Problem to solve = Give back every line of the material below that has the string "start".

Raw data =
◆ ◆ ◆ ◆ ◆

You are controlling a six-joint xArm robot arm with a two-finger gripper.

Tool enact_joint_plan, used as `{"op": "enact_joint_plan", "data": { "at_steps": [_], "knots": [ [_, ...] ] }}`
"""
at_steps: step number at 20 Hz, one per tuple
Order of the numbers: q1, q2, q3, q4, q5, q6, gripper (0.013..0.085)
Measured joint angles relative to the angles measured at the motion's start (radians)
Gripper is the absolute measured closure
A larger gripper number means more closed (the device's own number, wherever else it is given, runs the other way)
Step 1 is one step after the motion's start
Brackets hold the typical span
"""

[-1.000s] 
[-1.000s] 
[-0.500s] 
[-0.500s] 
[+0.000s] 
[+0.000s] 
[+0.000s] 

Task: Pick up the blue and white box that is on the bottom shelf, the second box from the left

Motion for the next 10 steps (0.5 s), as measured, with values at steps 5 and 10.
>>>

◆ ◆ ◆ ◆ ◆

Answer area =
Measured joint angles relative to the angles measured at the motion's start (radians)
Step 1 is one step after the motion's start

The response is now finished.